Check every line of the data for the word "nearest", and copy those that have it.

(Beginning of DATA RECORDS)

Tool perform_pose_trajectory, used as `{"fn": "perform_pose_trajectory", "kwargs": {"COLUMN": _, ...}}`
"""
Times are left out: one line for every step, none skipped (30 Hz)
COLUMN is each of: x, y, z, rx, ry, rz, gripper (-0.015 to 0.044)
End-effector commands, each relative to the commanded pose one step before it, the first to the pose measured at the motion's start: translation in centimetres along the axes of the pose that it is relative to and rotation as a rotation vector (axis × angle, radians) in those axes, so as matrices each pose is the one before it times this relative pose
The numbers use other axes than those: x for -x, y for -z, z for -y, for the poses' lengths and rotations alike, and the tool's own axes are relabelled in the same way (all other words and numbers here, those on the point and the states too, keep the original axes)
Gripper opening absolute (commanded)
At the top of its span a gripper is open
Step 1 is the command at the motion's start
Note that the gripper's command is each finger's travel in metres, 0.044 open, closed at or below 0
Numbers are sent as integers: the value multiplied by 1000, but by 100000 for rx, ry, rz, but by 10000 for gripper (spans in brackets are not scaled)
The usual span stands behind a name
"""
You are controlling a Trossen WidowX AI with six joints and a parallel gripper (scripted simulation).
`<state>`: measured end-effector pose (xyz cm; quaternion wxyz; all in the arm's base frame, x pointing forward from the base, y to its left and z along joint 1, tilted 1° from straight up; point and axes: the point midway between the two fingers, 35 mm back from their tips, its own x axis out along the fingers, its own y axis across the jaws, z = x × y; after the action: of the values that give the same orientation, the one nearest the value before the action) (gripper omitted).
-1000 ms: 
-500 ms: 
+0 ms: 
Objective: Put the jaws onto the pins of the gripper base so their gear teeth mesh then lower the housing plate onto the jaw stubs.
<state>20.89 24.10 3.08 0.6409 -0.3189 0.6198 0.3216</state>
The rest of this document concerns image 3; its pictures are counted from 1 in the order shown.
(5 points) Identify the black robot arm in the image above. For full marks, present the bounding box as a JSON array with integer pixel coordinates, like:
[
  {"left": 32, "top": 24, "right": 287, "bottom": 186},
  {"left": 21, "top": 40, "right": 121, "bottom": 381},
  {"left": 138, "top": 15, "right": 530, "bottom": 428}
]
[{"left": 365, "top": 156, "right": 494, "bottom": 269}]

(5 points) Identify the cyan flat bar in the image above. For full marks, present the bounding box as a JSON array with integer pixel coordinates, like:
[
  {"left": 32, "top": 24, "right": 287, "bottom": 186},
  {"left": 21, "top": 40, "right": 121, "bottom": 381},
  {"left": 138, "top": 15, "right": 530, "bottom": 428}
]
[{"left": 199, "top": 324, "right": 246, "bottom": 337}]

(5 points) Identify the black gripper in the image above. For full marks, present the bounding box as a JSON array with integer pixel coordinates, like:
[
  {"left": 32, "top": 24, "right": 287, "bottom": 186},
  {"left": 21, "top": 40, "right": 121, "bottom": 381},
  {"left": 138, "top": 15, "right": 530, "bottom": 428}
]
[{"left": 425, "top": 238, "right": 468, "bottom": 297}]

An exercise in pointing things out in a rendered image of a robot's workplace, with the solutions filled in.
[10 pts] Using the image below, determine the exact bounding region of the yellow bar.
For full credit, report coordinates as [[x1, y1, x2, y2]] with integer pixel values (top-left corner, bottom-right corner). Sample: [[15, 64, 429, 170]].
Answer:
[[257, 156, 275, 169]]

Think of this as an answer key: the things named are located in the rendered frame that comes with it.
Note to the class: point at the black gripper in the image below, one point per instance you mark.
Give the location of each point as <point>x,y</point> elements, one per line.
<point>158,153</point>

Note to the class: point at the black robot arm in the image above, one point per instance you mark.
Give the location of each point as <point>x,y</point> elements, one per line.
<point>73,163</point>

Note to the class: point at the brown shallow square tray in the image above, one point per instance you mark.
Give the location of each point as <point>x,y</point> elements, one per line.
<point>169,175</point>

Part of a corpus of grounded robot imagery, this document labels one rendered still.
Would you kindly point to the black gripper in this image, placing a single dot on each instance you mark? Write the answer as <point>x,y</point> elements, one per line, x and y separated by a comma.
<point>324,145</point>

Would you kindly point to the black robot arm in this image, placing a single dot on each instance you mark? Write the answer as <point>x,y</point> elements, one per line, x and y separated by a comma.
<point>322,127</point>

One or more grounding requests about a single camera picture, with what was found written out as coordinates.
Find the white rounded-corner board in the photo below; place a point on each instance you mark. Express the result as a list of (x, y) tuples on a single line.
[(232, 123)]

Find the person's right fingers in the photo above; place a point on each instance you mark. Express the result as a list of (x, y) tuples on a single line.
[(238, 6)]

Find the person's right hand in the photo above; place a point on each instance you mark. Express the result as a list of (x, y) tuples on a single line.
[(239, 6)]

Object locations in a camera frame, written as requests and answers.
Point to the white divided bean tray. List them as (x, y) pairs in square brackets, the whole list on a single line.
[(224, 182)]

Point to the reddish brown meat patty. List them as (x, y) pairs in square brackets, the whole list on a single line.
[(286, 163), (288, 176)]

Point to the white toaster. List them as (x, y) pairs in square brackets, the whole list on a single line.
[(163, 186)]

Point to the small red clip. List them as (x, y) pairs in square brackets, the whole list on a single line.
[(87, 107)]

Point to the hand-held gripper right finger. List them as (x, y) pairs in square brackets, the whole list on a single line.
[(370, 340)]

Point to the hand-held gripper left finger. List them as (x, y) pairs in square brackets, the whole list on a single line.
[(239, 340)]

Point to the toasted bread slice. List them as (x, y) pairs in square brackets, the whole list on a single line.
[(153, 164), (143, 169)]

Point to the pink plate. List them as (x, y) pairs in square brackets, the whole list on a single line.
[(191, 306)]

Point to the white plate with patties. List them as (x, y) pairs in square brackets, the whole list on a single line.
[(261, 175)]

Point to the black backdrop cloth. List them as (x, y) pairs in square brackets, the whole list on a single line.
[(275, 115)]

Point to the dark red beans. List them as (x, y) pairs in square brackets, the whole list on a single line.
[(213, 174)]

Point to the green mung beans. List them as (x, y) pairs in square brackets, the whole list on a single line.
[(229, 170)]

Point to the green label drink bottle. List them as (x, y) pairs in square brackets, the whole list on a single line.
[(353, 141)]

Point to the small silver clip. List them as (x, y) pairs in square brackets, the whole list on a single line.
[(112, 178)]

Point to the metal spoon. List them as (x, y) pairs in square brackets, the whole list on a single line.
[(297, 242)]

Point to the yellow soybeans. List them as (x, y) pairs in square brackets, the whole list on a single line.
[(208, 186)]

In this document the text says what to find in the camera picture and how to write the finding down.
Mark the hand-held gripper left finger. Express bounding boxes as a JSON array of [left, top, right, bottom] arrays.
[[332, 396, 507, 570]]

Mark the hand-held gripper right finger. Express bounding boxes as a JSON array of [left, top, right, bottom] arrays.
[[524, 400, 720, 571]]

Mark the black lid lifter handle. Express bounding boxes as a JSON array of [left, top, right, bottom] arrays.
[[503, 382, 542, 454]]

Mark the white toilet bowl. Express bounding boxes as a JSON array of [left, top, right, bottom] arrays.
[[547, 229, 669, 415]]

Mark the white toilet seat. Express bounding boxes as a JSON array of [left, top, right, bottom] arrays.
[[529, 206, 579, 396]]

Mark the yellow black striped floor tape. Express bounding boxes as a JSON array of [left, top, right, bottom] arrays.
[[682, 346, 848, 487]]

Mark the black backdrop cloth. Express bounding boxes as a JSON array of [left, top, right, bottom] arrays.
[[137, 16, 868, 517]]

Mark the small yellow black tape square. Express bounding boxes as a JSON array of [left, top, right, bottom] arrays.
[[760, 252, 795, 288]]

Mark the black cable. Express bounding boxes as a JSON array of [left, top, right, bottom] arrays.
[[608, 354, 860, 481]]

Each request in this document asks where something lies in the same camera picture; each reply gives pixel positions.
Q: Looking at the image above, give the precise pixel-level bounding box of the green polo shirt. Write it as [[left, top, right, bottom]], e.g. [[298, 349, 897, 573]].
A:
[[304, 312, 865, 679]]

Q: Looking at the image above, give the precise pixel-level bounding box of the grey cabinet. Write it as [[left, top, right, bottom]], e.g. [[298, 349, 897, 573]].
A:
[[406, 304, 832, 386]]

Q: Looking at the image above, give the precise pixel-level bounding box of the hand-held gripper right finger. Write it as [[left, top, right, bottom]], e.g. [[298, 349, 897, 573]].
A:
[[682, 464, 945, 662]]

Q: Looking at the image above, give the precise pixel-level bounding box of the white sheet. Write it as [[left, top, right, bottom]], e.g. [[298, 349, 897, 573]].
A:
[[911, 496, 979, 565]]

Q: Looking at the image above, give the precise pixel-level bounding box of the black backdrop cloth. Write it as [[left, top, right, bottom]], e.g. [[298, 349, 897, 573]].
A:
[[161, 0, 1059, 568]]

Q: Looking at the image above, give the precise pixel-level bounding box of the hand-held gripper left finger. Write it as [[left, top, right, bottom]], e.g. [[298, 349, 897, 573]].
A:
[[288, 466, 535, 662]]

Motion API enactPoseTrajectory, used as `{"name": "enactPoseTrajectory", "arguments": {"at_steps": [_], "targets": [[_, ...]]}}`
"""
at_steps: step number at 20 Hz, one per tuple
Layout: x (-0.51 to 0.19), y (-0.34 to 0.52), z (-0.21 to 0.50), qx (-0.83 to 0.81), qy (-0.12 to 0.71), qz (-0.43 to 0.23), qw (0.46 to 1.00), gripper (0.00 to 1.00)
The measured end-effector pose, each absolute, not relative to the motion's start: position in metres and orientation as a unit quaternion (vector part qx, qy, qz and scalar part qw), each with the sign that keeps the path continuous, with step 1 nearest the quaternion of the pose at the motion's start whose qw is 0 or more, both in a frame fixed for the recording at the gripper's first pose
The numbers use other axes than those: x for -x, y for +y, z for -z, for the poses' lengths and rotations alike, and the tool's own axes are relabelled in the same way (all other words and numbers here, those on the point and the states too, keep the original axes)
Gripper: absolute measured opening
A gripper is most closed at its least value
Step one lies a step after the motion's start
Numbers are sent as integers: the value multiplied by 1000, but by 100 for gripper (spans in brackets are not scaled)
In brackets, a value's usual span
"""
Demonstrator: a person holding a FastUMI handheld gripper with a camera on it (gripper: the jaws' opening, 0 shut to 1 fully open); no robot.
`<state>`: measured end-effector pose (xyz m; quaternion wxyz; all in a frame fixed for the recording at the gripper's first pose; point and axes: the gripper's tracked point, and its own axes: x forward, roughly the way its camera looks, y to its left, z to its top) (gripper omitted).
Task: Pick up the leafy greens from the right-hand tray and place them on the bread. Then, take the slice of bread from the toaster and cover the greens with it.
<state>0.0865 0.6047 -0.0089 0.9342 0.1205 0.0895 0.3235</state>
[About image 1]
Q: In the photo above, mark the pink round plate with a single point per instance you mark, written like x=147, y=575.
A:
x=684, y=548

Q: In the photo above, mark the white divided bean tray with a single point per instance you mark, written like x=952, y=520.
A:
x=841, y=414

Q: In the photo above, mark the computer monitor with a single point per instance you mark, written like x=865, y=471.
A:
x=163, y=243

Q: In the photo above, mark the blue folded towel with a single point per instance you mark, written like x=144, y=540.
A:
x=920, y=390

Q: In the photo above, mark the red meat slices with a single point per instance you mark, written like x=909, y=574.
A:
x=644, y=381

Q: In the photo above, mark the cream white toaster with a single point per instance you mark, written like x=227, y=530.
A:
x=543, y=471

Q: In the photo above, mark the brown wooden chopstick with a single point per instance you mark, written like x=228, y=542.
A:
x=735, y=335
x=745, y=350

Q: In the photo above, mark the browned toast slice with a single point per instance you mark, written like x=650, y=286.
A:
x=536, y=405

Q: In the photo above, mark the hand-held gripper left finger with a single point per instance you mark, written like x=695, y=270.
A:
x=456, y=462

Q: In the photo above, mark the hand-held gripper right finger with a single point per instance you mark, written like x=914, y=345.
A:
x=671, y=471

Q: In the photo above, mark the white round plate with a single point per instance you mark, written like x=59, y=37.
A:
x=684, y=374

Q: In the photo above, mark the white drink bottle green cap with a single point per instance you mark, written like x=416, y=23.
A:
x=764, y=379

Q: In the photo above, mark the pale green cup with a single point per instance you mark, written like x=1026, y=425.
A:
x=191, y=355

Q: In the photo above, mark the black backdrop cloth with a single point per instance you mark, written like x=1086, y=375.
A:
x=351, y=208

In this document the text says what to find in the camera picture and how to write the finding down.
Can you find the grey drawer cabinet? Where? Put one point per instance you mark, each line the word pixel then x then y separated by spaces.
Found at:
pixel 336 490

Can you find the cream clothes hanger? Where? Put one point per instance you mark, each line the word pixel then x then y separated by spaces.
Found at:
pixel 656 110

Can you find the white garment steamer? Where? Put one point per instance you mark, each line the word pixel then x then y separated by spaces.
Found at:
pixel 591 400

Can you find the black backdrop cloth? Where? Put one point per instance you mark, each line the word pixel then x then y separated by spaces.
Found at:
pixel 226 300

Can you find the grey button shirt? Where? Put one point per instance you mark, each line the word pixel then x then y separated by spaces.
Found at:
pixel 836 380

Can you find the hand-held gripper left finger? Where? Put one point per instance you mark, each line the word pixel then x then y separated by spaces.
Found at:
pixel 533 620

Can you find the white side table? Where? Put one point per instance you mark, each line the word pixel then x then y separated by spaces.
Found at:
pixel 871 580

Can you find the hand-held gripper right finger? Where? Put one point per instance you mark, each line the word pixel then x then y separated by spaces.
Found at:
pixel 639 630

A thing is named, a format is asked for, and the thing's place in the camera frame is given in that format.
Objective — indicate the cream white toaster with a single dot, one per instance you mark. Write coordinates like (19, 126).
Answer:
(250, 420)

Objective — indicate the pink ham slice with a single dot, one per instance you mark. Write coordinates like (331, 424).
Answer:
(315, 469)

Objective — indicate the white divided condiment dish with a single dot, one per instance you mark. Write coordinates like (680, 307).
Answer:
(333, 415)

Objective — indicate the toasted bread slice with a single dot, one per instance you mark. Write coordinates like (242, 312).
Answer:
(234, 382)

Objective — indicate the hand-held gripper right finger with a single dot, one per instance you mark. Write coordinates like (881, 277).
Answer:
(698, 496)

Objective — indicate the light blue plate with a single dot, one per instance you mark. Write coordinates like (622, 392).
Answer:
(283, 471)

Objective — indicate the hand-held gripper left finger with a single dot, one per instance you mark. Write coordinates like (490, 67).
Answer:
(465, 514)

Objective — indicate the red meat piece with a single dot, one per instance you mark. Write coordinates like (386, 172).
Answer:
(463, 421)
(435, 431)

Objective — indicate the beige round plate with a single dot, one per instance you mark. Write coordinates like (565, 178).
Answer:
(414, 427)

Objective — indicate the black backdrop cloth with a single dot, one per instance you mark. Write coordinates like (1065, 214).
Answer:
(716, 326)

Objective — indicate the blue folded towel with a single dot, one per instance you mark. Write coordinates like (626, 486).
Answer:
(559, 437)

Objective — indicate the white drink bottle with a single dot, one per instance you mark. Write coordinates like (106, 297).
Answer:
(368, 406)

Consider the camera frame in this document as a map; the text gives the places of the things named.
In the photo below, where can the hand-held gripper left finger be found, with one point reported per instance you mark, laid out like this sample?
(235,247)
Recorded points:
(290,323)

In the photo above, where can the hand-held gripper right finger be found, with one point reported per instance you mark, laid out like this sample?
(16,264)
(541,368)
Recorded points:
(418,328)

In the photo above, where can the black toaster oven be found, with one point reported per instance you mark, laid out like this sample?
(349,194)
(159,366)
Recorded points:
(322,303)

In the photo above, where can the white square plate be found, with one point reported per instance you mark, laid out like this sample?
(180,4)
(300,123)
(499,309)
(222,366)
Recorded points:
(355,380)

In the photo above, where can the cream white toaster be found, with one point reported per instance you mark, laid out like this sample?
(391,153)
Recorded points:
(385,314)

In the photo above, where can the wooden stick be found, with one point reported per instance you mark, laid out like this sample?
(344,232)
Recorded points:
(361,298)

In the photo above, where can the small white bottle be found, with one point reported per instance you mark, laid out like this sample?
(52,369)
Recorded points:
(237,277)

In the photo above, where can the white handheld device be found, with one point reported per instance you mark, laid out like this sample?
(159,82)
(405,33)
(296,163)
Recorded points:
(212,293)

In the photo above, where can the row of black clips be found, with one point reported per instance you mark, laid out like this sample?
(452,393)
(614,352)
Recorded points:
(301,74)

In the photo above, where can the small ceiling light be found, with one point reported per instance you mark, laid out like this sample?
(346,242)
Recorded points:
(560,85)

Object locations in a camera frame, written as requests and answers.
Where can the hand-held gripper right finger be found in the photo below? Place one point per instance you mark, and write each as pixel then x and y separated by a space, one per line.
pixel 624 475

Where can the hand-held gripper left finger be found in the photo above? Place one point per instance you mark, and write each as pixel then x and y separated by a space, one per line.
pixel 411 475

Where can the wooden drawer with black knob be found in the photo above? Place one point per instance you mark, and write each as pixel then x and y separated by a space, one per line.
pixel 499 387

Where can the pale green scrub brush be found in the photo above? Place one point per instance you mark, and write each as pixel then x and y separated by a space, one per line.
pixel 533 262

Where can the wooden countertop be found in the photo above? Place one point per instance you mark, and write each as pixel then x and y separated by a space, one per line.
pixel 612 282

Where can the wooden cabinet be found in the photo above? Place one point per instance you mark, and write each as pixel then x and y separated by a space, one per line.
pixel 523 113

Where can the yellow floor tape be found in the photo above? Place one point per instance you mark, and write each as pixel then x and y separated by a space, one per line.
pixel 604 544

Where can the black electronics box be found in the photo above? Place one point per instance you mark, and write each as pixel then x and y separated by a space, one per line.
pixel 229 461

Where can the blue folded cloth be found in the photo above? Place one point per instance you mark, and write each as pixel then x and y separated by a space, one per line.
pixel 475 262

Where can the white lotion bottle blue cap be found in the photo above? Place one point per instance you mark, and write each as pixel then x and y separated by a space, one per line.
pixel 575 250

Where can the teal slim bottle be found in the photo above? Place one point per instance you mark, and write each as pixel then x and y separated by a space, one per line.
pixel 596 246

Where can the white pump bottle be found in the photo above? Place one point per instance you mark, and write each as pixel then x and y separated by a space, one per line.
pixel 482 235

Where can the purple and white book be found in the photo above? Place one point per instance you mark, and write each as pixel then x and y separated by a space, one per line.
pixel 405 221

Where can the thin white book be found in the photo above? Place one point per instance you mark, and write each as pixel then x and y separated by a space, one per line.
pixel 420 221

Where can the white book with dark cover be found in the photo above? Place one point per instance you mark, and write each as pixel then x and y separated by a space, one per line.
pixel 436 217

(End of DATA RECORDS)

SOLUTION TO THIS PROBLEM:
`<state>`: measured end-effector pose (xyz cm; quaternion wxyz; all in the arm's base frame, x pointing forward from the base, y to its left and z along joint 1, tilted 1° from straight up; point and axes: the point midway between the two fingers, 35 mm back from their tips, its own x axis out along the fingers, its own y axis across the jaws, z = x × y; after the action: of the values that give the same orientation, the one nearest the value before the action) (gripper omitted).
The measured end-effector pose, each absolute, not relative to the motion's start: position in metres and orientation as a unit quaternion (vector part qx, qy, qz and scalar part qw), each with the sign that keeps the path continuous, with step 1 nearest the quaternion of the pose at the motion's start whose qw is 0 or more, both in a frame fixed for the recording at the gripper's first pose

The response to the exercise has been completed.